Rural distress spillover

Rural distress was uncomfortably worming its way into the plush drawing rooms of the urban elite.

Rural distress was uncomfortably worming its way into the plush drawing rooms of the urban elite. The farmers were on the march, disrupting traffic and the lives of city slickers. Images of saffron flags and demands of Ram Mandir a few days ago at Ayodhya were subsumed by more worldly issues and a sea of Red in New Delhi’s Ramlila Maidan. 

In recent days, thousands of farmers had descended on the capital under the banner of the ‘Kisan Mukti Morcha’. They were demanding a special session of Parliament and the passage of two private member bills that authorise waiver of farm loans and a minimum purchase price for farm produce. 

On October 2, eight weeks ago, another farmers’ march clashed with policemen on the Delhi-Uttar Pradesh border. No one knows if these protests would stay peaceful. On June 6 last year, six protesting farmers were shot dead in Mandsaur, Madhya Pradesh, and a government commission has now exonerated the cops. 

The images that were seen at the Kisan rally in the capital were disturbing. A group from Tamil Nadu was marching with skulls and bones, the remains of their colleagues who had taken their lives unable to bear the burden on farm loans. Some 50 widows from Telangana had travelled hundreds of miles with framed photographs of their husbands who took their lives after crops failed. 

CRISIS OF PLENTY

The tragedy of India’s farm sector is not low production, but successful harvests; harvests for which the market mechanism has collapsed and for which farmers are getting paltry returns. It is a crisis of plenty. For instance, the 2017-18 foodgrain production was a record 285 million tonnes (MT), 3.65 per cent higher than previous year’s 275 MT. Production in 2015-16 was at 252 MT. 

The record harvests did not bring prosperity to farmers’ homes. Prices crashed and the farmers were selling 30-50 per cent below the Minimum Support Price (MSP), and often below their cost of production. This meant an unending, downward spiral of indebtedness. In 2017, the best year in Indian agriculture, farm loans grew 20 per cent, and 58 per cent of our population or 600 million Indians dependent on farming struggled to make ends meet. 

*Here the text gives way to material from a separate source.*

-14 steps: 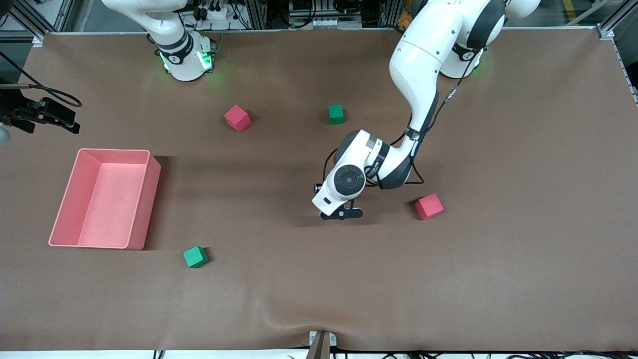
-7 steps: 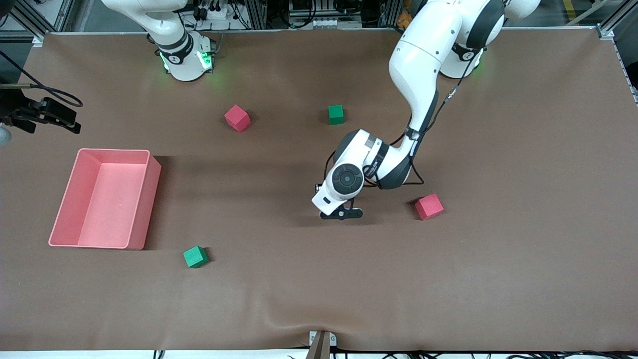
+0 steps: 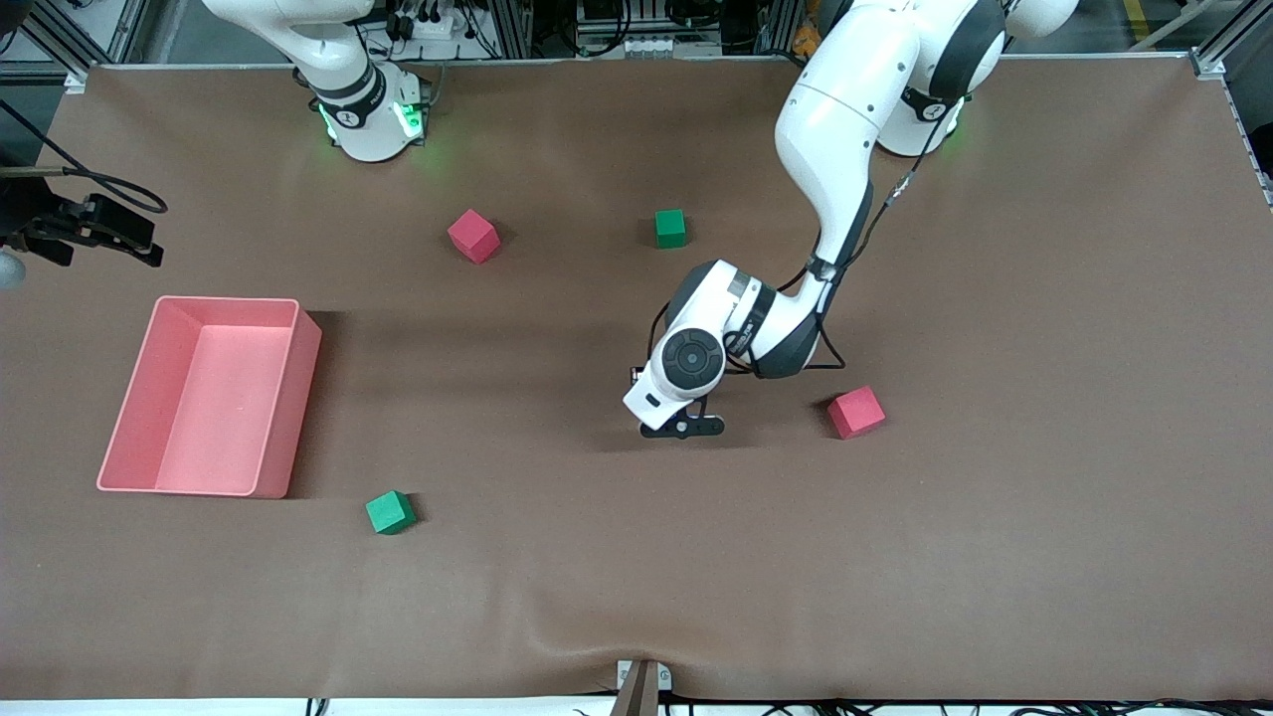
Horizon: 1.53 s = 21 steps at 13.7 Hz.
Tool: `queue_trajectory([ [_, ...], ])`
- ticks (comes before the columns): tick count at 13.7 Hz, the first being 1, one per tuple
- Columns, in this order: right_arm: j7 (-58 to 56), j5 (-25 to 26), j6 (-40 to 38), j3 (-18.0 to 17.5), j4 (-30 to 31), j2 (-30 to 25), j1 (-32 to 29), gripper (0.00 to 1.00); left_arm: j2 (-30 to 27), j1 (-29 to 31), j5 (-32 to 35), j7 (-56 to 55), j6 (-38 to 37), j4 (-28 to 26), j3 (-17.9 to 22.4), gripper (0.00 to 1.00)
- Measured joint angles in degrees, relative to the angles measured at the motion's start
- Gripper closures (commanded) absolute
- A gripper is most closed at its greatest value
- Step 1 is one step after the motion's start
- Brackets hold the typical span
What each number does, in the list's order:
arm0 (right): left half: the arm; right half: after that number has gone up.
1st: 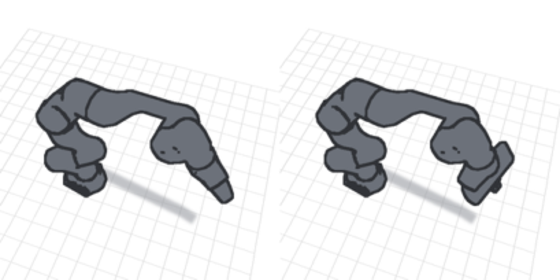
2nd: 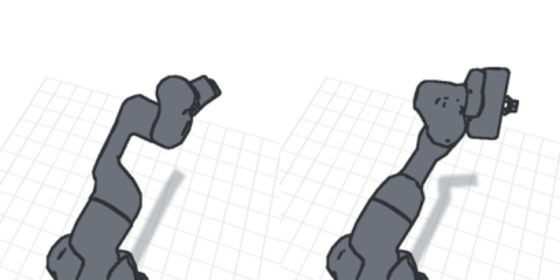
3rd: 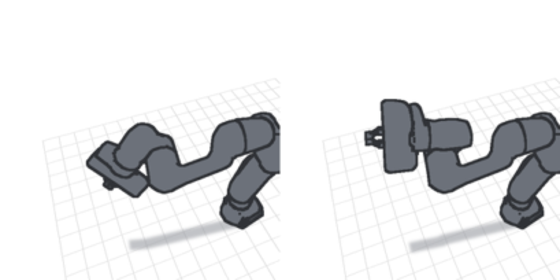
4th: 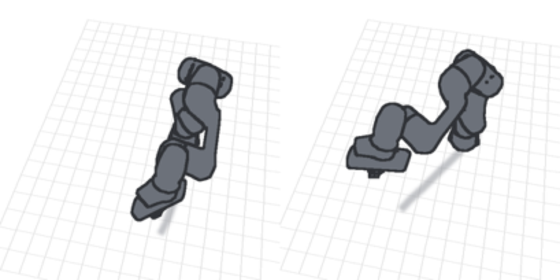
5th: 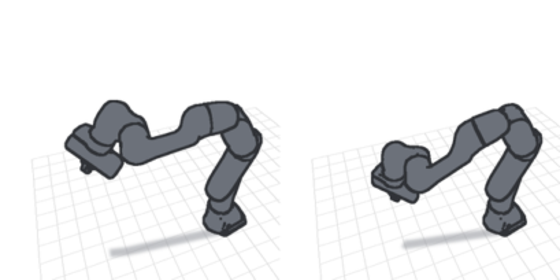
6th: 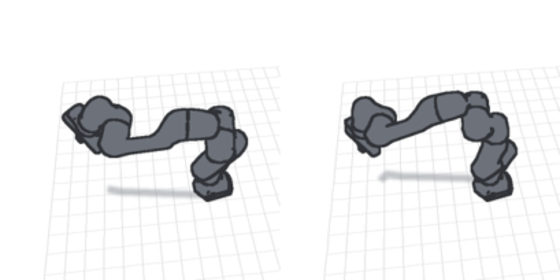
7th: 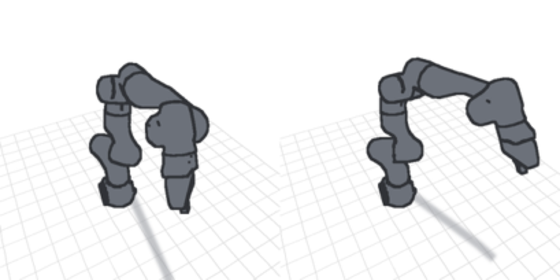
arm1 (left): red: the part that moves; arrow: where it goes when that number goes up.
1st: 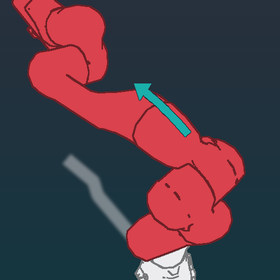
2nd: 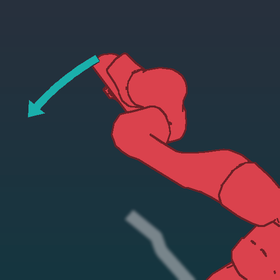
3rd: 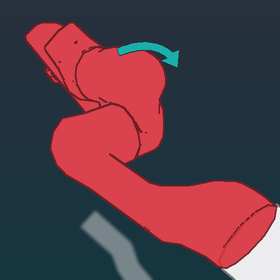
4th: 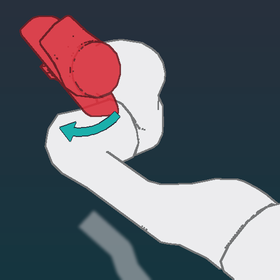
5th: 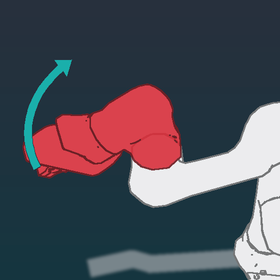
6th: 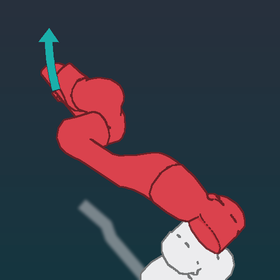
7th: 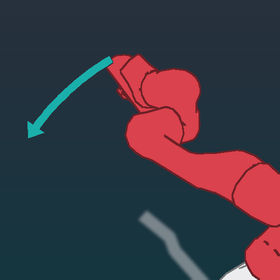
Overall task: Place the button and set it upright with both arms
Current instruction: 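Grasp the button base with the left gripper while the right gripper withdraws, then lift the button with the left gripper and move it toward the robot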
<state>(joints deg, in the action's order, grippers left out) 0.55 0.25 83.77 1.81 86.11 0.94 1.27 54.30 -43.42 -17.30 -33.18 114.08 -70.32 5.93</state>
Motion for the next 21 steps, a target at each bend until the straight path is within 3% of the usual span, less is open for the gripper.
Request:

For those who marched the streets of Delhi this week, the promise by the Prime Minister of doubling farm income by 2022 must have sounded like a cruel joke. 

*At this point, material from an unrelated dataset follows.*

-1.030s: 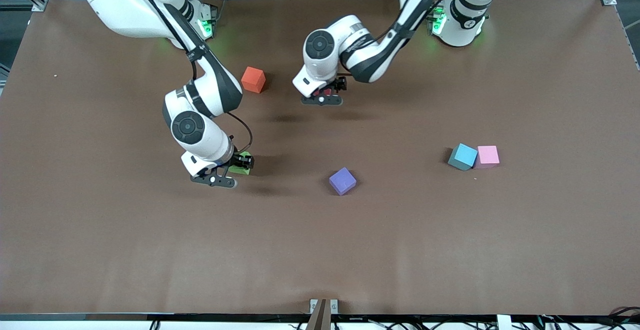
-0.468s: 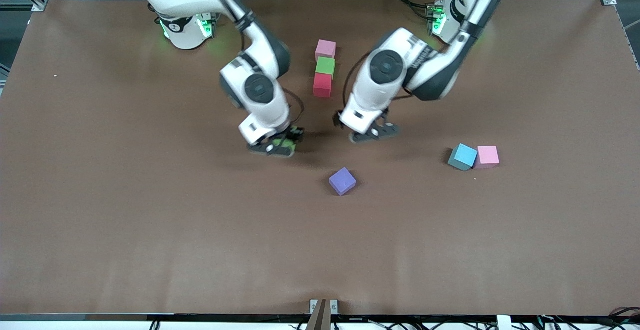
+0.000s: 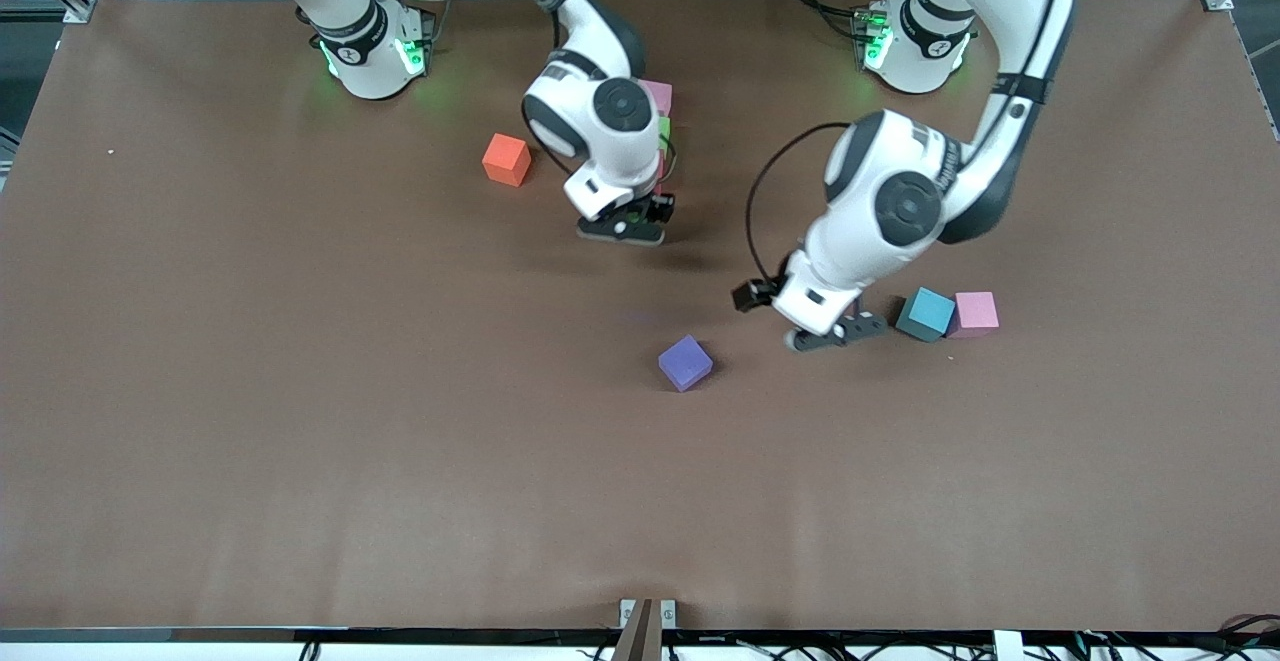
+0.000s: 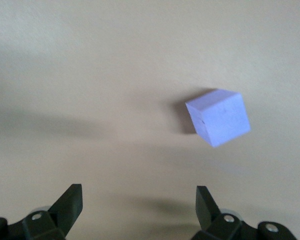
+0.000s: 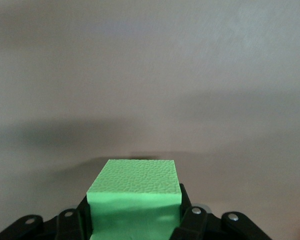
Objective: Arrange blocks into number 1
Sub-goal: 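Carry the second green cube toward the red cube while the left gripper reaches purple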
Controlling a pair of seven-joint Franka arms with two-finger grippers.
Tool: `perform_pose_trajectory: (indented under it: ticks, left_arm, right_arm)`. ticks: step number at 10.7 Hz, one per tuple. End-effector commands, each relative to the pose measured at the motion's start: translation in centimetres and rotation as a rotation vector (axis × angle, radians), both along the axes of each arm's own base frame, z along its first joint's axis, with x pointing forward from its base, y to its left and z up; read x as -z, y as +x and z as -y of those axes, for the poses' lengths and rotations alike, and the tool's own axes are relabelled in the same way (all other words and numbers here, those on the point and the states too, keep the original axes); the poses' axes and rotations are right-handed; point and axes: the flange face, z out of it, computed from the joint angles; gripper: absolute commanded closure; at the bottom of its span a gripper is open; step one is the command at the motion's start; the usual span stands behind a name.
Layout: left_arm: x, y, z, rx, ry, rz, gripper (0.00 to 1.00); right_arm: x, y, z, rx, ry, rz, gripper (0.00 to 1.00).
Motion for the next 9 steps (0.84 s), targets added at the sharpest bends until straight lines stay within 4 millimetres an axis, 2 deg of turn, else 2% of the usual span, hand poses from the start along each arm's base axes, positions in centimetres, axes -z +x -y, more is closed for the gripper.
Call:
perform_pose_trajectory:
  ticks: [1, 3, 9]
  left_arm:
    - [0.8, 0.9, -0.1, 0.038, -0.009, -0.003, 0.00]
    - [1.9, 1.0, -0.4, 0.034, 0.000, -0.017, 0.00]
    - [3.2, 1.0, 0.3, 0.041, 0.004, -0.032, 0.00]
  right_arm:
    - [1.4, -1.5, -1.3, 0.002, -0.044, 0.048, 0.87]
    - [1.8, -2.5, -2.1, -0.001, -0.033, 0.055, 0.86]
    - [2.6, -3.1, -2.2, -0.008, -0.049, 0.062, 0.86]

Before the record harvests, since 2015, India has witnessed two major droughts, and some 600 incidents of crop losses due to unseasonal rains. The farmers have been left without any investible surplus. 

The farm sector’s major driver has been livestock trade. After Brazil, India today is the second largest beef exporter, including buffalo carabeef, at 1.9 MT. The Dalwai Committee Report points out livestock were the biggest contributor to agricultural growth in the 2004-14 period. The US Department of Agriculture ranks India as having the largest cattle and buffalo herd in the world, with an estimated 305 million head. Livestock is seen as a good insurance against agrarian distress and a steady source of income. However, regressive policies over the last two-three years that have restricted normal cattle trade and attacks by cow vigilantes have crippled this sector and added to the crisis.

SWAMINATHAN PANEL

One of the demands of the marching farmers was the implementation of the National Commission of Farmers report, also known as the M S Swaminathan Commission. It came out with a series of reports in 2006. Despite nodding their heads in unison, neither the Congress nor the BJP governments have implemented it. 

The Commission’s core proposal was to meet the crisis by giving farmers a minimum support price at 50 per cent above the cost of production, classified as C2 by the Commission for Agricultural Costs and Prices. If implemented, it will provide immediate relief and give a minimum surplus to invest in the next crop. 

The Commission had also proposed that farmers be made the owner of the land they have been tilling for years; and for distributing ceiling-surplus and waste land among farmers to correct the ownership skew – the bottom half of the rural households in total land ownership was only 3 per cent and the top 10 per cent was as high as 54 per cent. 

Sounds easy, but it’s a tough call those in power must take before the flood waters of rural ‘Bharat’ turn uncontrollable.